How to complete this task: First find the line with "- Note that" in the entries below, then set down exactly every line through the line with "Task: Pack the", that line included.

======== Recorded data ========

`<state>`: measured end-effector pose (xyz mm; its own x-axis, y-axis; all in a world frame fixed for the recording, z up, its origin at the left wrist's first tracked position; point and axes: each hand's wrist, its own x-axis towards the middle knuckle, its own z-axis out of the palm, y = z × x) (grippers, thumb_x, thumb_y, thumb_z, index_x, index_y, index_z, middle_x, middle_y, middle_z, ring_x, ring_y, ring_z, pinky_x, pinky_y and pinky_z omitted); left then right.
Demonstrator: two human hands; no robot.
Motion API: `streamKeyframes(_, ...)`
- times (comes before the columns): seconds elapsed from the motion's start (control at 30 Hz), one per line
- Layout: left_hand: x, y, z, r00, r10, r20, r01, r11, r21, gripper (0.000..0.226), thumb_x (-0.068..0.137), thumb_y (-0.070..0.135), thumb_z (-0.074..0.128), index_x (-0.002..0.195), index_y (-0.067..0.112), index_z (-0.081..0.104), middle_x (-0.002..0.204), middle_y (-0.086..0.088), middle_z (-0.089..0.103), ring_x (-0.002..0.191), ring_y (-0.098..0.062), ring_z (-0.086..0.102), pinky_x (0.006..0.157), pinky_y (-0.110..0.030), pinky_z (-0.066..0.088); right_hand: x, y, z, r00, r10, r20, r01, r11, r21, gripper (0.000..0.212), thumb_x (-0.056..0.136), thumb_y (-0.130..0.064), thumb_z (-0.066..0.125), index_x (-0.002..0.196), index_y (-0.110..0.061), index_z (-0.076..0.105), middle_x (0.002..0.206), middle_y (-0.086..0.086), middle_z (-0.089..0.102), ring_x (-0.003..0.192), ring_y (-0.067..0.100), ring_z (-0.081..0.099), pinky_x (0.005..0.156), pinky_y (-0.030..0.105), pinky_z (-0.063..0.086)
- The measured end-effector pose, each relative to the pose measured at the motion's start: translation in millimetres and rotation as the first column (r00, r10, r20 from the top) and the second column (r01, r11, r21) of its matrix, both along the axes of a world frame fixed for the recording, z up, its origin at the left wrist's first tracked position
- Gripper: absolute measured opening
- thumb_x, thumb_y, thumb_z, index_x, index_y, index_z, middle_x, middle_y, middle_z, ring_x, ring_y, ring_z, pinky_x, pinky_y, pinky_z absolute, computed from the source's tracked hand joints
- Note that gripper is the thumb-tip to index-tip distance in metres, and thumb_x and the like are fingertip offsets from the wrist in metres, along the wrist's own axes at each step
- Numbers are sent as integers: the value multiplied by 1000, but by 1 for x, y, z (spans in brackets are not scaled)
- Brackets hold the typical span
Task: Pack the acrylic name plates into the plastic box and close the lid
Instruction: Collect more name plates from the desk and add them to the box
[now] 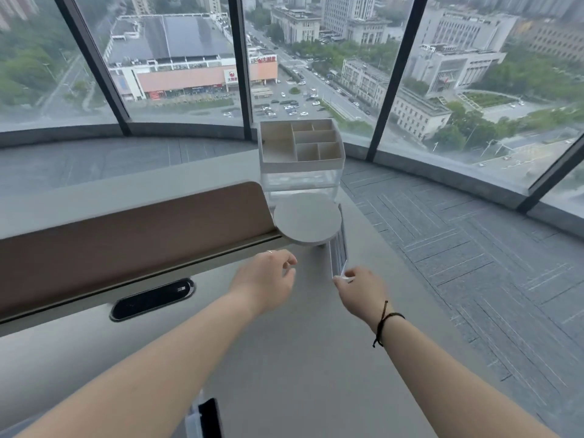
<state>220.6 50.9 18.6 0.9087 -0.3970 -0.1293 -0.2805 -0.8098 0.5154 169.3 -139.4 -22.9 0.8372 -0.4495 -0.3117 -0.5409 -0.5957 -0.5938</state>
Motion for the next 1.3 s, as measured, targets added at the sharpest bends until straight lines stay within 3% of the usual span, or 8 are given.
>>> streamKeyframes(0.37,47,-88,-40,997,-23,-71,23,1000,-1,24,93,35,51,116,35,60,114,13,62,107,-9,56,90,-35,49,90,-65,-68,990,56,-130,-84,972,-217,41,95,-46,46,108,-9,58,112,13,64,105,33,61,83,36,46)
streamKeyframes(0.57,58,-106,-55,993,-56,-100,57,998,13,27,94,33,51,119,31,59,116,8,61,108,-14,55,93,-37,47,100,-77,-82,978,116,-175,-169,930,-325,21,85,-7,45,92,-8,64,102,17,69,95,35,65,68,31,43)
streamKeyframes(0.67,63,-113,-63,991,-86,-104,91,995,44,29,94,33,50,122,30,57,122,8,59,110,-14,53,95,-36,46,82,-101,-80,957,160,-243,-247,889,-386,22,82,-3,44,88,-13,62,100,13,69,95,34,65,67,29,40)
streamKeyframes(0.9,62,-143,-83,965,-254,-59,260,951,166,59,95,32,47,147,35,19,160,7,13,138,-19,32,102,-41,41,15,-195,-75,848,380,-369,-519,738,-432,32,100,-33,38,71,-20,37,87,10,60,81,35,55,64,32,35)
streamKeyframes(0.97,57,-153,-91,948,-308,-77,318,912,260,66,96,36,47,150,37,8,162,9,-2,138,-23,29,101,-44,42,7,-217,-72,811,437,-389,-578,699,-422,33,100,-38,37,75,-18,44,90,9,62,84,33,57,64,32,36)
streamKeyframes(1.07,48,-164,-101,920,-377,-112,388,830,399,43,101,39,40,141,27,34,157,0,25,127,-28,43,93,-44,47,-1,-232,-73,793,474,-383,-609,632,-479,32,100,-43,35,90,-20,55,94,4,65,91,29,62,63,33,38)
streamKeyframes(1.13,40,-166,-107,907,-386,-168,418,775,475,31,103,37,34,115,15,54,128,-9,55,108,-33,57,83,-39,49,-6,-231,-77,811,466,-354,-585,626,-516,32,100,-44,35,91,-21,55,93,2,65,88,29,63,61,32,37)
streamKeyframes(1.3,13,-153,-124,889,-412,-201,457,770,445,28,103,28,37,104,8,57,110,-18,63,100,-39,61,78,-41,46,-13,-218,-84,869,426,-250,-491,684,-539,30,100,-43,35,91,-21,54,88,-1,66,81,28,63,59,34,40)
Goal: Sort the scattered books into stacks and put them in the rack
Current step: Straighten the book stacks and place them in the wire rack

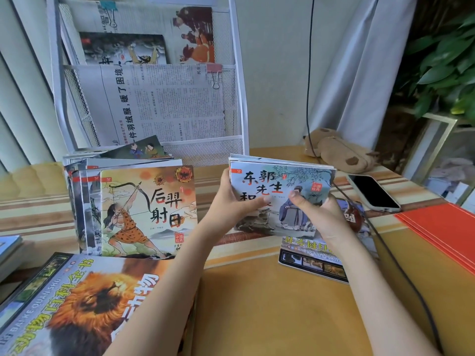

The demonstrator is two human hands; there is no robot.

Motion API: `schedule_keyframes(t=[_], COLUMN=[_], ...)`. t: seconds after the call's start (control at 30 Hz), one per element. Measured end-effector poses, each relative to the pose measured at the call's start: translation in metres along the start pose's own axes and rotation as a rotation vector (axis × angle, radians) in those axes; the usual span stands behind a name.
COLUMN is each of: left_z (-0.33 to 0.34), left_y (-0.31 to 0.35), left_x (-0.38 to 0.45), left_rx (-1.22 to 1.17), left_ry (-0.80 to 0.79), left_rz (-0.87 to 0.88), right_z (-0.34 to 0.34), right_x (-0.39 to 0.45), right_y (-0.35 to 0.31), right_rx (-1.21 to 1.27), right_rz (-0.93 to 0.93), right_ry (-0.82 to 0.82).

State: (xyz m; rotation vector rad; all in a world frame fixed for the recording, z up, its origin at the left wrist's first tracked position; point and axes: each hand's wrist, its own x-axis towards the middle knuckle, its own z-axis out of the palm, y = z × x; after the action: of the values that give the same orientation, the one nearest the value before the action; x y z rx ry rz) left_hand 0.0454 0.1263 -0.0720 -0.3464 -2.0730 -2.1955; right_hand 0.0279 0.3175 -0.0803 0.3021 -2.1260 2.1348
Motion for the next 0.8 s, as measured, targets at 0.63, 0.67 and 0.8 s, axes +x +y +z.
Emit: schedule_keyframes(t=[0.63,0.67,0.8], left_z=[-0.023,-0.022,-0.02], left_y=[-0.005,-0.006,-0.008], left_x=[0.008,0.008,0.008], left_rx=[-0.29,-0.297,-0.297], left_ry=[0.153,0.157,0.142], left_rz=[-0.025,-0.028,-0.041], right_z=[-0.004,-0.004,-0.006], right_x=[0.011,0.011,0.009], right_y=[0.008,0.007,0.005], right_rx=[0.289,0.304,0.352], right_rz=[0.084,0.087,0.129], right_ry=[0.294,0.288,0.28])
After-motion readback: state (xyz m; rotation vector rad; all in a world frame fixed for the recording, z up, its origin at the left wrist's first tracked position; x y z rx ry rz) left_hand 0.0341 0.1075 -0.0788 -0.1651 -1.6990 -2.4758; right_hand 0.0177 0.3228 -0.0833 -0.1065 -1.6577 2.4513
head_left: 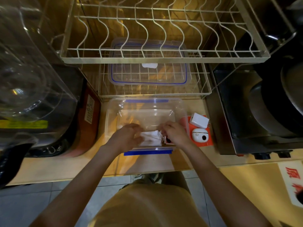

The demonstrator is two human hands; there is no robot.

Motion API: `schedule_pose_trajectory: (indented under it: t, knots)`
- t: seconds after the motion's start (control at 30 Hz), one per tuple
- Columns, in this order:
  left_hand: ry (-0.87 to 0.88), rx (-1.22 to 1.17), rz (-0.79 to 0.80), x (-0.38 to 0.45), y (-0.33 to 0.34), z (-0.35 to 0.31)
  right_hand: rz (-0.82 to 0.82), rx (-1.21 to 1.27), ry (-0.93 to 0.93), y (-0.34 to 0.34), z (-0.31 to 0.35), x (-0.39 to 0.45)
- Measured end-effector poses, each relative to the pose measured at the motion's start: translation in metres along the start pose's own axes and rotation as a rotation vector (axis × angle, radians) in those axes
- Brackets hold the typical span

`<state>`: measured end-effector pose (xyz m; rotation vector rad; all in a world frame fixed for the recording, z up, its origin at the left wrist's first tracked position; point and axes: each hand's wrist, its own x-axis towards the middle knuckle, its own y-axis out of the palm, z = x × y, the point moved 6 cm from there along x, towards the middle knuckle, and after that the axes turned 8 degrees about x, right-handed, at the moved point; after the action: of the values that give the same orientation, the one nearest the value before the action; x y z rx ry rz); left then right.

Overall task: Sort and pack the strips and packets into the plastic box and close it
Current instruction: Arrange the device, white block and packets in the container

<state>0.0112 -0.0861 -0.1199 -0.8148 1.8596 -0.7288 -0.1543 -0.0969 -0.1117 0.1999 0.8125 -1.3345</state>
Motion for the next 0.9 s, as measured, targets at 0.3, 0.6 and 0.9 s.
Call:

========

Solution to the exercise:
- Note that gripper is the thumb-tip to index-tip distance in metres, and thumb_x and the like are fingertip offsets from the wrist in metres, along the wrist's own axes at each step
- Numbers are sent as integers: the value multiplied by 1000, but by 1 for x, y, z (spans in brackets are not scaled)
- Brackets hold the typical span
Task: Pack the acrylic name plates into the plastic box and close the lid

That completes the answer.